(Records from a collection)
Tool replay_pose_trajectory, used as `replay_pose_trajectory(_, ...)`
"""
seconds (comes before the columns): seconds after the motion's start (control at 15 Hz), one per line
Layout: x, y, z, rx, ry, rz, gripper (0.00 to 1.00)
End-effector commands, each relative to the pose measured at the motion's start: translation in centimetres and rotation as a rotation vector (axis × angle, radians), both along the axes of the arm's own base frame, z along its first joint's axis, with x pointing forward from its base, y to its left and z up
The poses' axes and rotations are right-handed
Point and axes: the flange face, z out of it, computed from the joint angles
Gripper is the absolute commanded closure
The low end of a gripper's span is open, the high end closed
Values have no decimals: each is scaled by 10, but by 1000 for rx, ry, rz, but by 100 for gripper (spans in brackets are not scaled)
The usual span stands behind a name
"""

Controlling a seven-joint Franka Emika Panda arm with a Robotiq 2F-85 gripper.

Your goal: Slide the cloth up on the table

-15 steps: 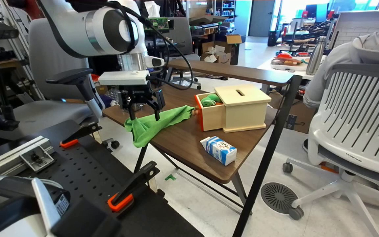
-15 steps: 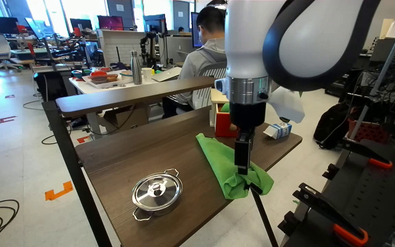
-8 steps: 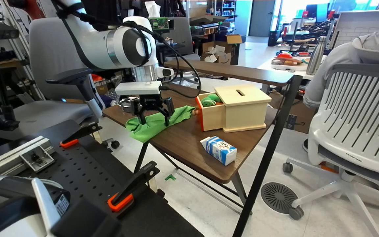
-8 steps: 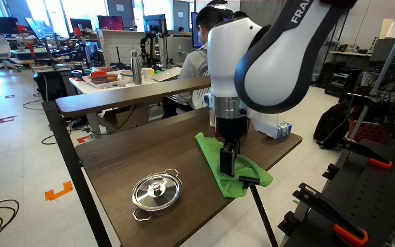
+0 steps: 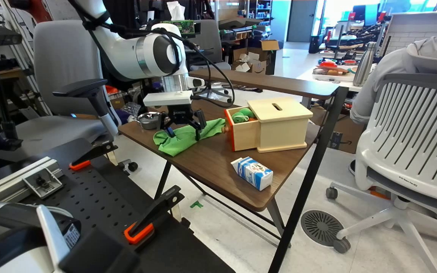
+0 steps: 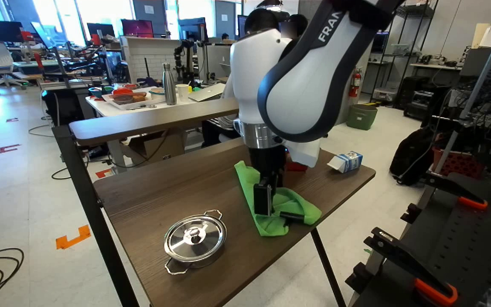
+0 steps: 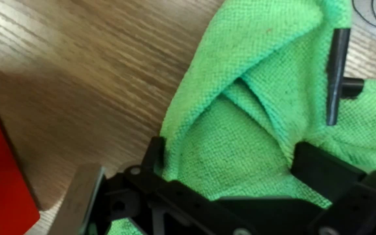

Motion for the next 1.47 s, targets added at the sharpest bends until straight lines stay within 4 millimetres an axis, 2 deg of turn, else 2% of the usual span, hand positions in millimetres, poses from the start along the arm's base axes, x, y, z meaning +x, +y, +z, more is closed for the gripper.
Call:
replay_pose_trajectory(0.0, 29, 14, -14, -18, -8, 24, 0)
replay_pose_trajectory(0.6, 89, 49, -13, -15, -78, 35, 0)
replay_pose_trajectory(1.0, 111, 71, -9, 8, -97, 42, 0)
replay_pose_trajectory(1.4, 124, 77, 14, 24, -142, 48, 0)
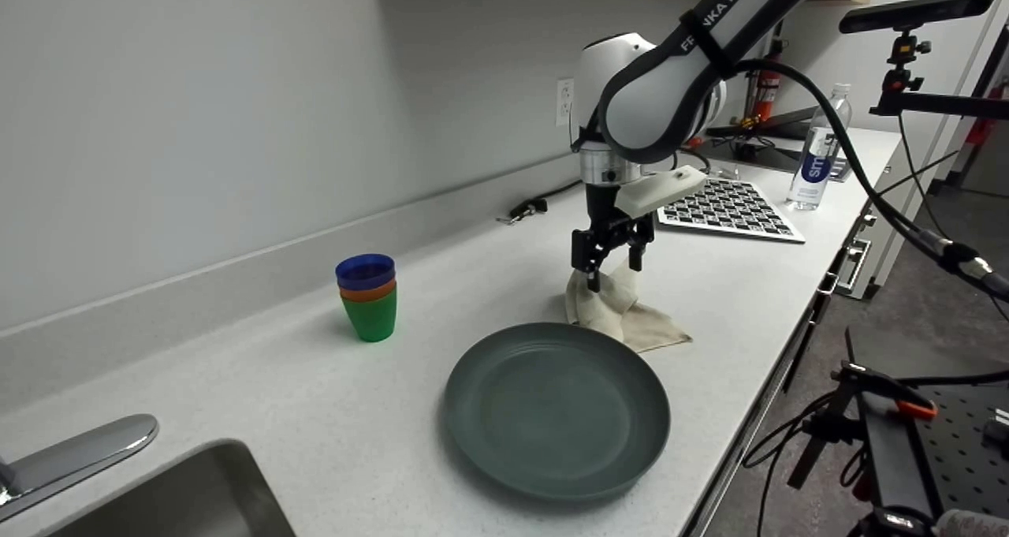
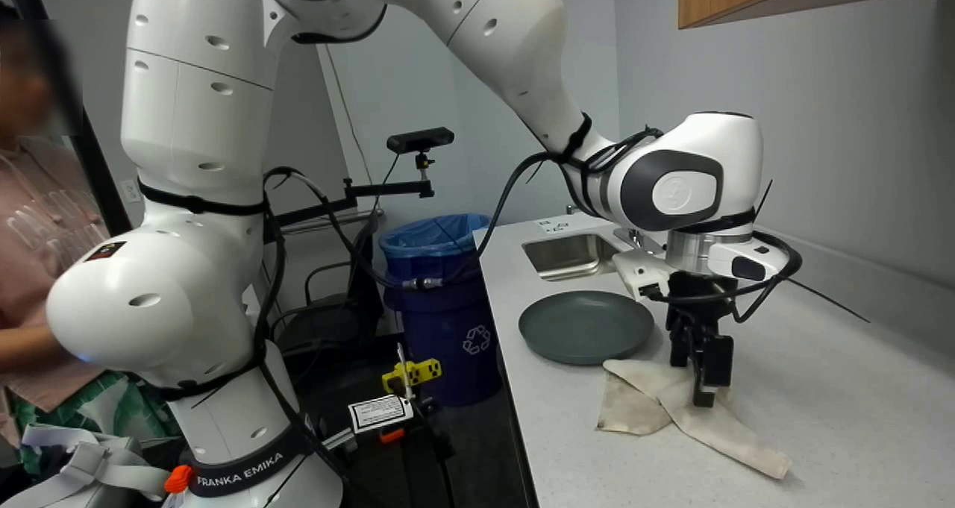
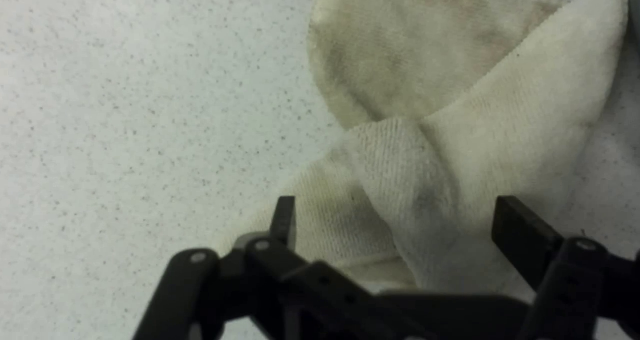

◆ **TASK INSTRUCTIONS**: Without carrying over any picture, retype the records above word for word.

◆ **COMPLETED EXERCISE**:
Tool replay_pose_trajectory, used as `replay_pose_trajectory(_, ...)`
"""
seconds (comes before the columns): seconds after the motion's start (control at 15 Hz), one per line
Layout: x, y, z, rx, ry, rz, gripper (0.00 to 1.00)
End-effector commands, each relative to the pose measured at the motion's start: translation in centimetres and rotation as a rotation vector (axis × angle, radians), both along the axes of the arm's own base frame, z along its first joint's axis, with x pointing forward from its base, y to its left and z up
The poses' axes and rotations are right-handed
Point and axes: the flange face, z out of it, computed from the joint angles
Gripper is the absolute commanded closure
The low end of a gripper's span is open, the high end closed
Values have no decimals: each is scaled by 10, but by 1000 for rx, ry, rz, but by 100 for gripper (spans in brackets are not scaled)
The usual span stands behind a name
"""

Controlling a seven-joint Franka Emika Panda arm with a Robotiq 2F-85 gripper.

Your goal: Slide the cloth up on the table

-15 steps: 
-15 steps: 
-8 steps: 
-8 steps: 
+0 steps: 
+0 steps: 
+0 steps: 

Motion for the next 1.47 s, targets added at the sharpest bends until straight lines stay within 4 millimetres an axis, 2 deg of turn, else 2% of the usual span, hand positions in millimetres, poses from the start along the arm's base axes, x, y, z meaning +x, +y, +z, more is closed for the gripper.
Call:
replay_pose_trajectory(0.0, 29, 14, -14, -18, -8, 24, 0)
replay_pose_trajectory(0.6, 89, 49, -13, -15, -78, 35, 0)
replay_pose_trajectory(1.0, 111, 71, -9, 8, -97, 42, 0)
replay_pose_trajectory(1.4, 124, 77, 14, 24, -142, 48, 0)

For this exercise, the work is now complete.